=== Action item ===
Among the lines below, which ones contain the word "bouquet"? Copy every such line.

(Records contained in a dataset)
==========

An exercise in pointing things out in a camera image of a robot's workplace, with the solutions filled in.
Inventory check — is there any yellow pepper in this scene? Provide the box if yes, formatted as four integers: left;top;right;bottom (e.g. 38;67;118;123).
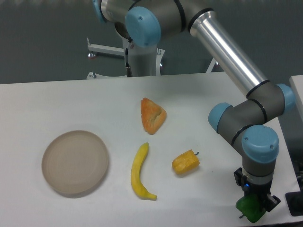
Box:
172;150;200;175

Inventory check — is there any beige round plate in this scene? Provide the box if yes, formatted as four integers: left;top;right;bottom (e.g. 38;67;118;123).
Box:
41;130;109;198

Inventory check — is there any white side table edge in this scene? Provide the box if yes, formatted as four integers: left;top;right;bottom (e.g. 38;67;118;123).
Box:
289;75;303;102

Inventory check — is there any black device at right edge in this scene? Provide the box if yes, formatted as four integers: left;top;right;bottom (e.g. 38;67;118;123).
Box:
285;192;303;217

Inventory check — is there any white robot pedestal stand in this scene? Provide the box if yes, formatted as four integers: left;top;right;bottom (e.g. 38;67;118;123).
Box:
85;37;217;80

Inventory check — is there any green pepper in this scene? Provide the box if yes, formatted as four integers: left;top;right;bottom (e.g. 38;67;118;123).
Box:
236;194;266;223

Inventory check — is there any black cable on pedestal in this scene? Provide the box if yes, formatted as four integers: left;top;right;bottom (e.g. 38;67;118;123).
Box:
125;39;133;78

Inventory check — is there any orange bread slice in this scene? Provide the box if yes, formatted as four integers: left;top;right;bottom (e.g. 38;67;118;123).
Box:
140;98;167;135

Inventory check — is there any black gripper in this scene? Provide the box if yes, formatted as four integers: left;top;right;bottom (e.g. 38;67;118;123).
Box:
233;167;281;212

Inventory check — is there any yellow banana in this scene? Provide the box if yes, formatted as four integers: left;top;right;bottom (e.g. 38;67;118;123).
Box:
131;142;157;201

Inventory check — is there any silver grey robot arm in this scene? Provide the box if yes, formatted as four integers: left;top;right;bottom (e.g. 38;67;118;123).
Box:
92;0;295;212

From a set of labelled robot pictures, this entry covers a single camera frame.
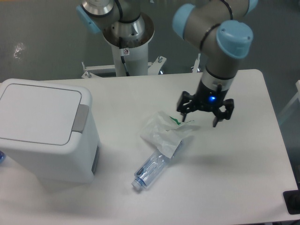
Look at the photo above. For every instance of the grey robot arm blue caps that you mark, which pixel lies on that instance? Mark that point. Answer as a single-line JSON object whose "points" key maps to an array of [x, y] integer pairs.
{"points": [[214, 29]]}

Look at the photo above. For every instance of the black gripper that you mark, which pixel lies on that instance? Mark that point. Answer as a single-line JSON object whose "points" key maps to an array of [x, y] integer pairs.
{"points": [[209, 98]]}

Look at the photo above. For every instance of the white metal base frame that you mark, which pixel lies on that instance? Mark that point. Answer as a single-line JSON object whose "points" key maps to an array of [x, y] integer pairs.
{"points": [[154, 68]]}

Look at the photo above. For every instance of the black device at table edge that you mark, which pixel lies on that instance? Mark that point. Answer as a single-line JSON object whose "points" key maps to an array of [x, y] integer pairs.
{"points": [[292, 201]]}

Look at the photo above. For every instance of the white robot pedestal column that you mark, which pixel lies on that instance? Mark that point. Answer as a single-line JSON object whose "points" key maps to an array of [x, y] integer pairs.
{"points": [[129, 44]]}

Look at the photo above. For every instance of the crumpled white plastic wrapper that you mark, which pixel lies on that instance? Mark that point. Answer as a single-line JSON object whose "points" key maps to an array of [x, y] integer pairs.
{"points": [[166, 132]]}

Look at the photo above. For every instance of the clear empty plastic bottle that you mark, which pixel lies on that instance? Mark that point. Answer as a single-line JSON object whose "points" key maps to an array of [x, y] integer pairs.
{"points": [[151, 169]]}

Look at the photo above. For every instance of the white push-lid trash can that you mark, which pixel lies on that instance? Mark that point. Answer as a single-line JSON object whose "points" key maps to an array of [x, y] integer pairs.
{"points": [[49, 129]]}

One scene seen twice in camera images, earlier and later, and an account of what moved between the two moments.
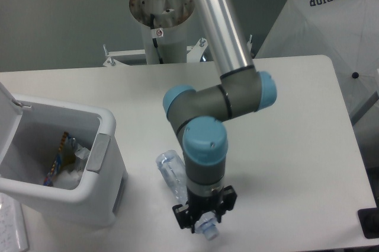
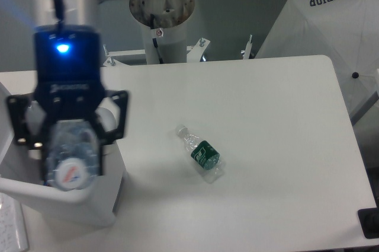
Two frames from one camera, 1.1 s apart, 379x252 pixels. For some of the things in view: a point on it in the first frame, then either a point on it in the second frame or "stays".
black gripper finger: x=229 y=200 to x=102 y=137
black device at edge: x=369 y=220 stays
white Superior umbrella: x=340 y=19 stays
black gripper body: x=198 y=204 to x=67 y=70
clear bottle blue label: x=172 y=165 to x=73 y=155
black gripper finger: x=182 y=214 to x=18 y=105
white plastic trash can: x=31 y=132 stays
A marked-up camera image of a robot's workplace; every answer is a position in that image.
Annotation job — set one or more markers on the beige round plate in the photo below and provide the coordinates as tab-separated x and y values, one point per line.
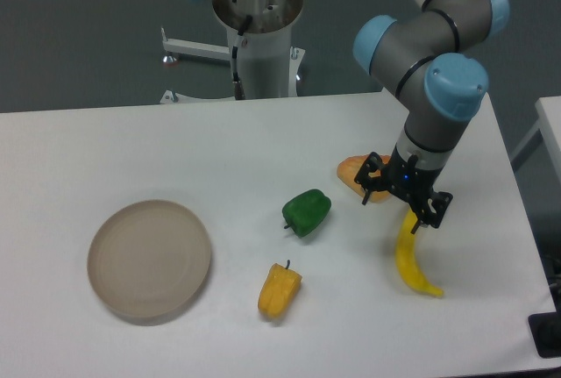
149	261

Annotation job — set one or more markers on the black device at table edge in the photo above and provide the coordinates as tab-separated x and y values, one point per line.
545	330

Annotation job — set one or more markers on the green bell pepper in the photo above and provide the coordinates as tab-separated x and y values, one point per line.
305	212

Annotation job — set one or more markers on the orange pastry bread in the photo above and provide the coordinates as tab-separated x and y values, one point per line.
346	173

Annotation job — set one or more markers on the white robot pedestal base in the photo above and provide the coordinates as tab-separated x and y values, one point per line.
263	61

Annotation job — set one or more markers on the yellow bell pepper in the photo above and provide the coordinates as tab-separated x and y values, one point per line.
279	290

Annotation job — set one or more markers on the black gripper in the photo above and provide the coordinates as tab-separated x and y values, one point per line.
410	175

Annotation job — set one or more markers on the white side table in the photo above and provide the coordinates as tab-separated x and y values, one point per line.
545	130

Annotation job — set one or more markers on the yellow banana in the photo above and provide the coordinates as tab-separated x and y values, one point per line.
405	259

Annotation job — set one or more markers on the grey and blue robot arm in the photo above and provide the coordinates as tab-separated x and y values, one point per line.
421	62

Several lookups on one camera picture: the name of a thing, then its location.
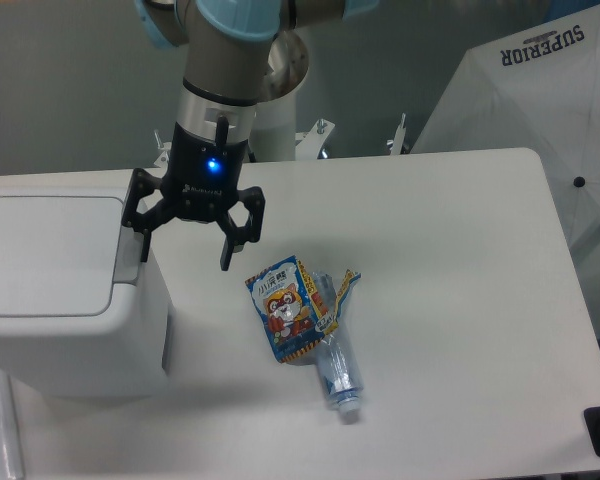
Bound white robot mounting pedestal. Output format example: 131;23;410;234
249;31;309;163

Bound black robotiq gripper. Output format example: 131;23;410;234
121;90;268;272

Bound white umbrella navy lettering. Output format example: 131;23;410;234
410;2;600;261

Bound white metal base frame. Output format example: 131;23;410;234
153;113;411;168

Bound crushed clear plastic bottle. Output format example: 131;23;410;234
311;270;364;425

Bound white push-lid trash can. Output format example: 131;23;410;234
0;186;172;398

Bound blue cartoon snack wrapper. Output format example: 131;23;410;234
245;255;361;363

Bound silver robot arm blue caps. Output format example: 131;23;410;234
121;1;377;270

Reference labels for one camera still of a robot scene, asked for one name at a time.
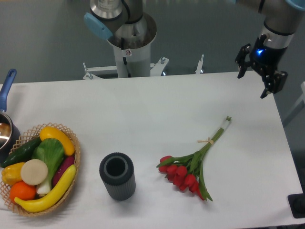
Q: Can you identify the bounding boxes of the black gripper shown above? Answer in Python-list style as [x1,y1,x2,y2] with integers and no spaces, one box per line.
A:
[235,34,288,99]

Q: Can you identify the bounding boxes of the red tulip bouquet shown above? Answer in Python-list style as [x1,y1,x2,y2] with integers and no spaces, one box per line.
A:
[156,116,232,201]

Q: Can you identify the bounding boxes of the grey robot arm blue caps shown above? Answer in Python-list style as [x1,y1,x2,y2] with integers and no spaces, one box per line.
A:
[84,0,305,98]

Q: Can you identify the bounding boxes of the black device at table edge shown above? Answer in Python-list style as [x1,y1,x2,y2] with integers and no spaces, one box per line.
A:
[287,193,305,219]

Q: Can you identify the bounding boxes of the dark grey ribbed vase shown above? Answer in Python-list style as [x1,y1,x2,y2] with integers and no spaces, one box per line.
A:
[99,152,136,201]

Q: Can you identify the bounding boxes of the purple sweet potato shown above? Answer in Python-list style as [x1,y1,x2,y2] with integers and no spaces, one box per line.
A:
[52,156,74,187]

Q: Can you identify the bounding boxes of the yellow squash upper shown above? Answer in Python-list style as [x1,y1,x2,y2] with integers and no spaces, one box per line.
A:
[39,126,75,156]

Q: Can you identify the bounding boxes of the green bok choy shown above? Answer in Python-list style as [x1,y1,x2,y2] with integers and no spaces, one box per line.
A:
[31,138,64,197]

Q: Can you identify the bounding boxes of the woven wicker basket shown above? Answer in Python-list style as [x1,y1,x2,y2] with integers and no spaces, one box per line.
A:
[0,123,81,217]

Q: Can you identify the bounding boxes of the beige round disc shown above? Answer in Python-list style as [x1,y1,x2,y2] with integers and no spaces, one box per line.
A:
[20,159,48,186]

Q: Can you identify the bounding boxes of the green cucumber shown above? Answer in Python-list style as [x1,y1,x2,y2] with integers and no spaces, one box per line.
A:
[0,137,41,168]

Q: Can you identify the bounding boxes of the yellow banana-shaped squash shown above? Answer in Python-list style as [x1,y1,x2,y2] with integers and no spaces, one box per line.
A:
[14,165,76,213]

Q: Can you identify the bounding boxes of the orange fruit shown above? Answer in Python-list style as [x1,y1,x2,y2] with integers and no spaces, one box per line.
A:
[10,181,36,203]

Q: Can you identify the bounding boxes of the yellow bell pepper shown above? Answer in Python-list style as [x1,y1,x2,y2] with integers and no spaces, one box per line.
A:
[1,162,25,186]

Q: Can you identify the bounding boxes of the white frame at right edge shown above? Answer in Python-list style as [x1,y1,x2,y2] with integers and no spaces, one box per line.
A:
[282,81,305,127]

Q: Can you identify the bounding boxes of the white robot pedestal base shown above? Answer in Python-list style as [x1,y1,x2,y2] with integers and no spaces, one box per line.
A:
[84,13,169,78]

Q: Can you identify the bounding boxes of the blue-handled saucepan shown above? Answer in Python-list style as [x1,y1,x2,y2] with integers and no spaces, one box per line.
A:
[0,69,20,163]

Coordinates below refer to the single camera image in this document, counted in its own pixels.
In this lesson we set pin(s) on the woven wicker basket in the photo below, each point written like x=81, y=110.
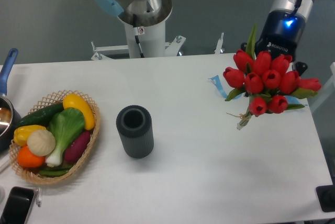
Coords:
x=48, y=100

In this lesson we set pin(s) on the white frame at right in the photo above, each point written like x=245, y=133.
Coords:
x=324, y=93

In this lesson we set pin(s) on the green cucumber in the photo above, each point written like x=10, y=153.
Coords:
x=42, y=116

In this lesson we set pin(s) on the light blue ribbon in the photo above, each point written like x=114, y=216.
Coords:
x=217, y=82

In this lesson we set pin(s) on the black smartphone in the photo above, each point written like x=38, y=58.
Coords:
x=18, y=205

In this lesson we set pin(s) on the small clear clip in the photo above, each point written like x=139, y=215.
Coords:
x=39, y=196

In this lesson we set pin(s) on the black device at edge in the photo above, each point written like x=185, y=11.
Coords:
x=326, y=197

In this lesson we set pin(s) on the blue handled saucepan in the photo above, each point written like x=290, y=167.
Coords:
x=9, y=116

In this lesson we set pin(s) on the green pea pods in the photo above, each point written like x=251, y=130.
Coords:
x=54, y=171

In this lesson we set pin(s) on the orange fruit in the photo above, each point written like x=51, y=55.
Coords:
x=27, y=159

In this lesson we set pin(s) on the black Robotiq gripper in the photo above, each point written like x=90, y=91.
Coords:
x=281, y=35

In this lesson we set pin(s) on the purple sweet potato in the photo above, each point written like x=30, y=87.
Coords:
x=77, y=148

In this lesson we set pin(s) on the cream steamed bun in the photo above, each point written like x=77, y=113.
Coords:
x=41, y=142

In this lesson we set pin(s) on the red tulip bouquet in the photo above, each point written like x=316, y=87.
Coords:
x=267, y=82

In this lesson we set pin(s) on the yellow bell pepper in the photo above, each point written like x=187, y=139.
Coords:
x=21, y=134

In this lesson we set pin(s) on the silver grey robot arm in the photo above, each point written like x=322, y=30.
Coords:
x=300, y=8

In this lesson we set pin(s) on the dark grey ribbed vase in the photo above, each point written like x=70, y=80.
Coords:
x=134, y=125

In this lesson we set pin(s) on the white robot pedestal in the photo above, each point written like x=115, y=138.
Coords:
x=144, y=23

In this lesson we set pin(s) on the green bok choy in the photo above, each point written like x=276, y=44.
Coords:
x=65, y=126

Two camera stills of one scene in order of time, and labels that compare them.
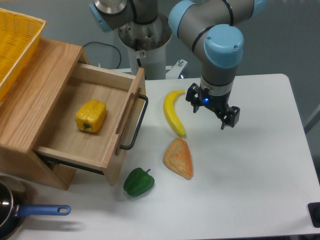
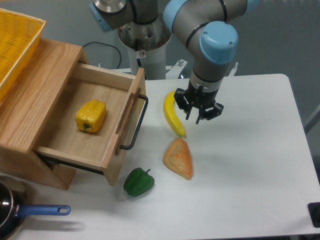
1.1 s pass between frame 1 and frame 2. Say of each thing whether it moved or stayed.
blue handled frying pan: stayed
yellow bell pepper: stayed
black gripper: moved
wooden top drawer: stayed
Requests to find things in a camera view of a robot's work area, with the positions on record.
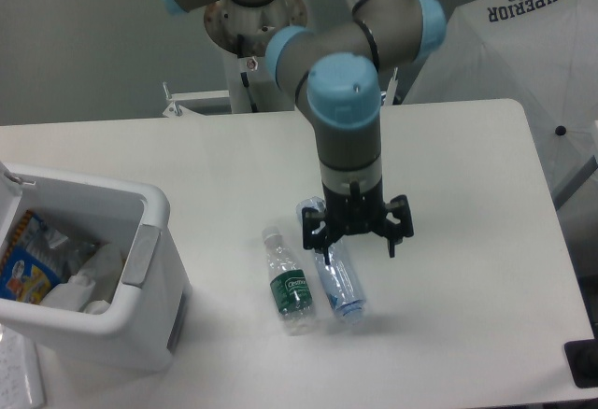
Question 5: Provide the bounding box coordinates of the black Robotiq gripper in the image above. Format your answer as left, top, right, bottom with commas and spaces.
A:
301, 180, 414, 265

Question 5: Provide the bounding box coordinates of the crushed clear blue bottle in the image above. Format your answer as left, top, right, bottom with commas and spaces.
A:
295, 196, 367, 326

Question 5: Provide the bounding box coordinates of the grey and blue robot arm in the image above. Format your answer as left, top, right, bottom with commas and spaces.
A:
163, 0, 447, 254

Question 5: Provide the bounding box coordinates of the white trash can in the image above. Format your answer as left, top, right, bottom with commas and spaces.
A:
1, 163, 192, 371

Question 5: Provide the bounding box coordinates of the clear bottle with green label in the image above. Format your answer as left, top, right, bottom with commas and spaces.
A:
262, 226, 316, 335

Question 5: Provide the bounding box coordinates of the white Superior umbrella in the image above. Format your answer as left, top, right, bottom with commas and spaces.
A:
405, 0, 597, 189

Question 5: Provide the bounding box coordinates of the white crumpled tissue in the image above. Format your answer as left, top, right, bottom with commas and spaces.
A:
40, 244, 124, 315

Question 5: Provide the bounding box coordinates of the black device at table edge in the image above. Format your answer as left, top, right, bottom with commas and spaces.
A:
564, 339, 597, 388

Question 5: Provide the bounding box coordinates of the silver crumpled wrapper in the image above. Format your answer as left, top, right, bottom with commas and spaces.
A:
25, 224, 99, 281

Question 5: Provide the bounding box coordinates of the blue snack bag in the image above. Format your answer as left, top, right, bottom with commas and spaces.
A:
1, 210, 61, 304

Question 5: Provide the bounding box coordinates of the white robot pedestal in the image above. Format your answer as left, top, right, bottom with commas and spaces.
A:
161, 0, 309, 119

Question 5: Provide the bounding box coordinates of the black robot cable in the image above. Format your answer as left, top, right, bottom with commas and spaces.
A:
235, 33, 260, 114

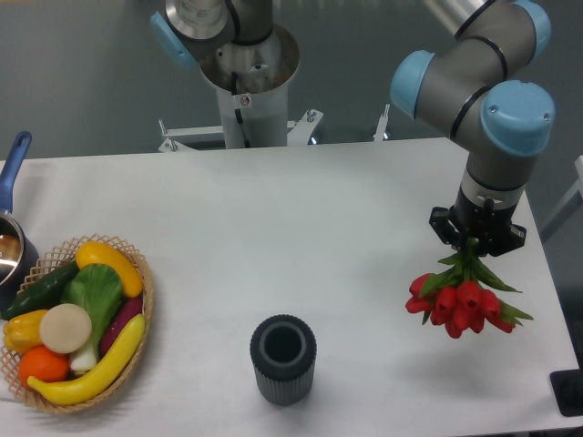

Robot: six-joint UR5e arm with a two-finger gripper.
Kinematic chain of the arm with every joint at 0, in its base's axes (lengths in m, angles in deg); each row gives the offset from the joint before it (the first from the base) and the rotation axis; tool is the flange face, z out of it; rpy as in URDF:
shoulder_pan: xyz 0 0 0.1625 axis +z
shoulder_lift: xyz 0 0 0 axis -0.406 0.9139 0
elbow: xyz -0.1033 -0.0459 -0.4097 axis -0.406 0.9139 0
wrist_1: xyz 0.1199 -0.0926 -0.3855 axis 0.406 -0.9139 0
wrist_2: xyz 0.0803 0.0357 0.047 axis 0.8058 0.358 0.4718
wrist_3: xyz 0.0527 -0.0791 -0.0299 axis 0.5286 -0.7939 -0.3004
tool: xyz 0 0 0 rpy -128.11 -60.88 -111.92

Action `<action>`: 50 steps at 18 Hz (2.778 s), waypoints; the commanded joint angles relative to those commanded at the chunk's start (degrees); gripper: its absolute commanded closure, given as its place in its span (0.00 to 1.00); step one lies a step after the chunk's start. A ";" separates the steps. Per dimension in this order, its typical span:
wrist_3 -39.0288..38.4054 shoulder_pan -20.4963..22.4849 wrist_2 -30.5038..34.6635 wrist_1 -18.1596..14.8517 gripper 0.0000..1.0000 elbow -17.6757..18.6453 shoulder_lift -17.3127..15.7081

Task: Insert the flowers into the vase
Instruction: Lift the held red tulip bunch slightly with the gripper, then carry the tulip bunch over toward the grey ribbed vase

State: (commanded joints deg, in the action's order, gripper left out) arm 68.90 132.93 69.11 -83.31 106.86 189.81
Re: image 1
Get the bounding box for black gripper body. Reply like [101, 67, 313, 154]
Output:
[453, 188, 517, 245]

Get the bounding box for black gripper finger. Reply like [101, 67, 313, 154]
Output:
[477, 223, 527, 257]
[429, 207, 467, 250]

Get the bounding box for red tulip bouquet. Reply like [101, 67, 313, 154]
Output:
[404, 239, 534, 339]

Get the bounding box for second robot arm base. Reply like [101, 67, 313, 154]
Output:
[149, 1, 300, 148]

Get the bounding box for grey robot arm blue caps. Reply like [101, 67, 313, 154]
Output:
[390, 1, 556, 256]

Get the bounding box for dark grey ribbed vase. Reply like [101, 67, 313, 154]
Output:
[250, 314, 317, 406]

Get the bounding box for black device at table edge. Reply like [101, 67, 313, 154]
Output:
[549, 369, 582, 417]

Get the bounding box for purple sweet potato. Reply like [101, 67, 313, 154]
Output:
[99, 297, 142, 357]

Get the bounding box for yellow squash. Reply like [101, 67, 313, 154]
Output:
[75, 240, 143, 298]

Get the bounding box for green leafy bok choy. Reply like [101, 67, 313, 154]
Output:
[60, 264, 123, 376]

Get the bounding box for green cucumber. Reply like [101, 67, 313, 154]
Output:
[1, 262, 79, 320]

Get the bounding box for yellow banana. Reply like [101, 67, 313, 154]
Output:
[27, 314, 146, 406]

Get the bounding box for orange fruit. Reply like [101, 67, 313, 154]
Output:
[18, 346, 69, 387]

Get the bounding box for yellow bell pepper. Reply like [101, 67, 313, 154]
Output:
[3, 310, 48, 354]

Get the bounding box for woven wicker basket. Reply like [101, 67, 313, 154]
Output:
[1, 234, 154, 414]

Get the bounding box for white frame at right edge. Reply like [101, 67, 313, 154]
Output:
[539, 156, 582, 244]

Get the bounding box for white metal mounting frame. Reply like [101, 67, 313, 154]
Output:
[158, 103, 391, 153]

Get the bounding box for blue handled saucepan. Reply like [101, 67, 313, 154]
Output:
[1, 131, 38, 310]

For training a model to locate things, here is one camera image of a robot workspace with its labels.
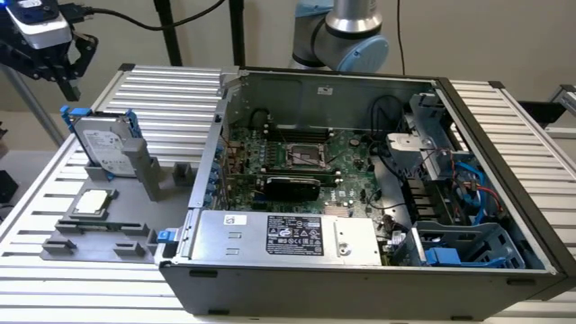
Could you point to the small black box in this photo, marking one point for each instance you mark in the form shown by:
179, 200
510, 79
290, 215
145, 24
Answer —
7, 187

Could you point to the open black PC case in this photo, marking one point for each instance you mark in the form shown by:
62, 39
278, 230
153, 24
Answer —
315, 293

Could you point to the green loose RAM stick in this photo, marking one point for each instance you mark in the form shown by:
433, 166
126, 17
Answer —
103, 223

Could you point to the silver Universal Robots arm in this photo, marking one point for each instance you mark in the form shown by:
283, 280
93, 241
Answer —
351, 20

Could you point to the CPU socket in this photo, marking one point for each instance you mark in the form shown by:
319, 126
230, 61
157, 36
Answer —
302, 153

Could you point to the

==========

=== Solution to the problem ===
Q: Can you identify the bounding boxes of the red tulip bouquet shown above? Answer in Python-list style as [x1,y1,x2,y2] with integers and no spaces, one box per line.
In this lesson we set pin(s) on the red tulip bouquet in the photo above, each point written like x=316, y=87.
Get the bounding box for red tulip bouquet. Reply like [101, 67, 313, 154]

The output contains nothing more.